- [What to produce] Only these lines of the data below are wanted: the one with "Give the mask of the white black left", the one with "Give the mask of the yellow", and any lines between them, each repeated exactly.

- [Records for the exercise]
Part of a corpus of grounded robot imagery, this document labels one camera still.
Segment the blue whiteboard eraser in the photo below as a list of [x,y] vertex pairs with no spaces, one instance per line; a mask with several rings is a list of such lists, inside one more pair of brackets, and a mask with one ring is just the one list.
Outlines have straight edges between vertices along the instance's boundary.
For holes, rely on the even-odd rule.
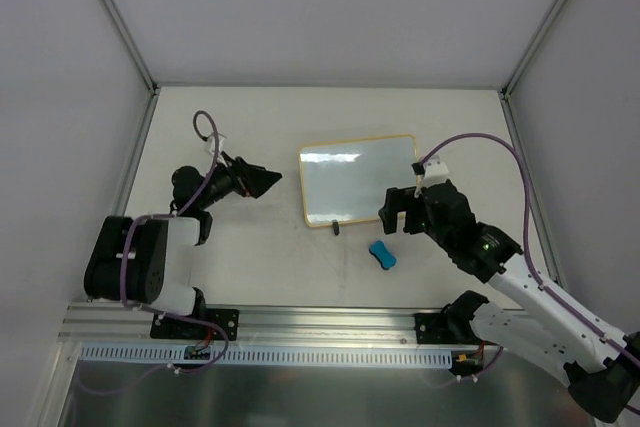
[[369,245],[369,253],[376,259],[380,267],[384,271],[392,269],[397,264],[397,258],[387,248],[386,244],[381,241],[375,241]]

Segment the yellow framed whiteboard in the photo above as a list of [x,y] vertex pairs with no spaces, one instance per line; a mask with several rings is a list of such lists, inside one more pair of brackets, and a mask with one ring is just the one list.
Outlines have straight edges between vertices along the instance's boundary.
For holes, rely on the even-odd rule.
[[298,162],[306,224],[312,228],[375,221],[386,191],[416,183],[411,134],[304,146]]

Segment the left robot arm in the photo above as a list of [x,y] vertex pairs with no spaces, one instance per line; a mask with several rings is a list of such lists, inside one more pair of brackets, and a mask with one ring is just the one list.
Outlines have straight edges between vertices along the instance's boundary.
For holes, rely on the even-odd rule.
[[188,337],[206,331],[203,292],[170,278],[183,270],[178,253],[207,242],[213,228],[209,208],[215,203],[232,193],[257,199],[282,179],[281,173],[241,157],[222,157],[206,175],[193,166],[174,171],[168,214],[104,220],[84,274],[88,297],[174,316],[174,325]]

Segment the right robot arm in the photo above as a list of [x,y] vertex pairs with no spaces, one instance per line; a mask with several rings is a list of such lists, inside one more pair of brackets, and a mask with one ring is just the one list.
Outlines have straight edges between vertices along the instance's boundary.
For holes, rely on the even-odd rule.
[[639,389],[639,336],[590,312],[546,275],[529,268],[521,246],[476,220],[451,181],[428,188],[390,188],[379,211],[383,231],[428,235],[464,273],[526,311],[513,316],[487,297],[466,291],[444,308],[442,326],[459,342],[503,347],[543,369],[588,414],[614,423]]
---
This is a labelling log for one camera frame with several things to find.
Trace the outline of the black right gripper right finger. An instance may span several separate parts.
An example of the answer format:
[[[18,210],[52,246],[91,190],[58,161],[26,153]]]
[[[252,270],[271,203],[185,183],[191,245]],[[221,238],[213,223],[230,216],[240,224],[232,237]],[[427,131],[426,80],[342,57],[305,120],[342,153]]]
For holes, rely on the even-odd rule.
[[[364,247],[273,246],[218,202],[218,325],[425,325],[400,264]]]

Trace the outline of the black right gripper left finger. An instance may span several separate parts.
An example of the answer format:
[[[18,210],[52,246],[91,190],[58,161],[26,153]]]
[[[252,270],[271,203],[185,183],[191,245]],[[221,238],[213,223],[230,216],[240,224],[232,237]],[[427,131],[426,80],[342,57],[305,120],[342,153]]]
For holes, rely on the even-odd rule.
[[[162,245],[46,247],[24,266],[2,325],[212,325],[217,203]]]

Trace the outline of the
* * *
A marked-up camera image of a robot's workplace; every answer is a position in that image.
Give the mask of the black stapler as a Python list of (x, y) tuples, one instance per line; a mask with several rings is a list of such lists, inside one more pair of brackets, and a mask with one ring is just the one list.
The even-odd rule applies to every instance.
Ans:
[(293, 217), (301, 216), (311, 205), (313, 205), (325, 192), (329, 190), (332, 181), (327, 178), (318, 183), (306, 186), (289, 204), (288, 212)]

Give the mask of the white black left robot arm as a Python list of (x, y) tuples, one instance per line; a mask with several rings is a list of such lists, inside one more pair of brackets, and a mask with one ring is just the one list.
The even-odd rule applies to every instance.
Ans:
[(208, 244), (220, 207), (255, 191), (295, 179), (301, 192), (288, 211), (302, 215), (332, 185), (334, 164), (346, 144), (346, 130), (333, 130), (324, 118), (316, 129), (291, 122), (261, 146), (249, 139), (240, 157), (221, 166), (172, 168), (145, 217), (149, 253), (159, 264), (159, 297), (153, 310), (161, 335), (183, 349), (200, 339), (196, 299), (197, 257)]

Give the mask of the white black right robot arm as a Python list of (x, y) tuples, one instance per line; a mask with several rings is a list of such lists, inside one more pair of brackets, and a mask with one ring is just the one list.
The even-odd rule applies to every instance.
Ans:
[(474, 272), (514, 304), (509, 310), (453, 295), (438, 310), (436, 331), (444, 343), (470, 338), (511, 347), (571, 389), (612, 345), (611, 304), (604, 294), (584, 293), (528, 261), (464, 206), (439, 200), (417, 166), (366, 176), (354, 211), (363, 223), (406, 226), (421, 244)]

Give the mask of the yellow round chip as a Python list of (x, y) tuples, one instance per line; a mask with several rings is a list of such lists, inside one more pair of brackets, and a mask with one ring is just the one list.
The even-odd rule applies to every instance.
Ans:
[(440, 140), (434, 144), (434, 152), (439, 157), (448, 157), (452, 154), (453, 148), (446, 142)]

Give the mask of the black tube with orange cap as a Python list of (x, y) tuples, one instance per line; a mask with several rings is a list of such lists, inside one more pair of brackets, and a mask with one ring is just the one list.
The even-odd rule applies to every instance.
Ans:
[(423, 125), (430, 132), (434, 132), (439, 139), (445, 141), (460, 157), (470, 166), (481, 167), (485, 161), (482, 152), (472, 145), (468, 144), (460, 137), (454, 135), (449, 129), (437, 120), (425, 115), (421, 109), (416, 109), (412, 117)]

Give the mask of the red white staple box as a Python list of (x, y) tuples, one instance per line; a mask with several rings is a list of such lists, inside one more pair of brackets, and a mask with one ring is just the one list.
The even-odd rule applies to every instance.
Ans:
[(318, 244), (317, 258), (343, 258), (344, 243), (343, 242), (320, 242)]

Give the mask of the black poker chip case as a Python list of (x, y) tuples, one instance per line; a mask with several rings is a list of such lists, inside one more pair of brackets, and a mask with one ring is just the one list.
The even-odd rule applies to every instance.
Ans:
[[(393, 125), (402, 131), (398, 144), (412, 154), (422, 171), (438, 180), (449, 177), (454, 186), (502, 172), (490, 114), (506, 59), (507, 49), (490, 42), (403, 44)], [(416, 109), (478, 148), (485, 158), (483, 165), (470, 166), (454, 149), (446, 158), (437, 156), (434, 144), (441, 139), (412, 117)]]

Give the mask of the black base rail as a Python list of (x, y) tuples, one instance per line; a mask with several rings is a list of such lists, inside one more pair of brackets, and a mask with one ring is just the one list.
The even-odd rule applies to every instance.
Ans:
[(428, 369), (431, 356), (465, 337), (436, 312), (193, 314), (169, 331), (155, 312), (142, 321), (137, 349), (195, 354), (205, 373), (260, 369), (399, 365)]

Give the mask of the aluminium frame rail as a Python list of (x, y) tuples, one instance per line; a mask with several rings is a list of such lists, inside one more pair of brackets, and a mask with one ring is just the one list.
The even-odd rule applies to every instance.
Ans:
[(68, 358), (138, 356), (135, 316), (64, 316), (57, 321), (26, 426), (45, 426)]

- [Response]
Give the mask of the white black left robot arm as a Python list of (x, y) tuples, one instance per line; a mask with several rings is a list of such lists, inside one more pair of brackets, and a mask with one ring is just the one list.
The even-odd rule applies to every instance.
Ans:
[(208, 244), (220, 207), (255, 191), (295, 179), (301, 192), (288, 211), (302, 215), (332, 185), (334, 164), (346, 144), (346, 130), (333, 130), (324, 118), (316, 129), (291, 122), (261, 146), (249, 139), (240, 157), (221, 166), (172, 168), (145, 217), (149, 253), (159, 264), (159, 297), (153, 310), (161, 335), (183, 349), (200, 339), (196, 299), (197, 257)]

Give the mask of the white black right robot arm as a Python list of (x, y) tuples, one instance per line; a mask with several rings is a list of such lists, inside one more pair of brackets, and a mask with one ring is just the one list.
The even-odd rule applies to every instance.
Ans:
[(474, 272), (514, 304), (509, 310), (453, 295), (438, 310), (436, 331), (444, 343), (470, 338), (511, 347), (571, 389), (612, 345), (611, 304), (604, 294), (584, 293), (528, 261), (464, 206), (439, 200), (417, 166), (366, 176), (354, 211), (363, 223), (406, 226), (421, 244)]

Give the mask of the yellow round chip as a Python list of (x, y) tuples, one instance per line; a mask with several rings is a list of such lists, inside one more pair of brackets, and a mask with one ring is just the one list.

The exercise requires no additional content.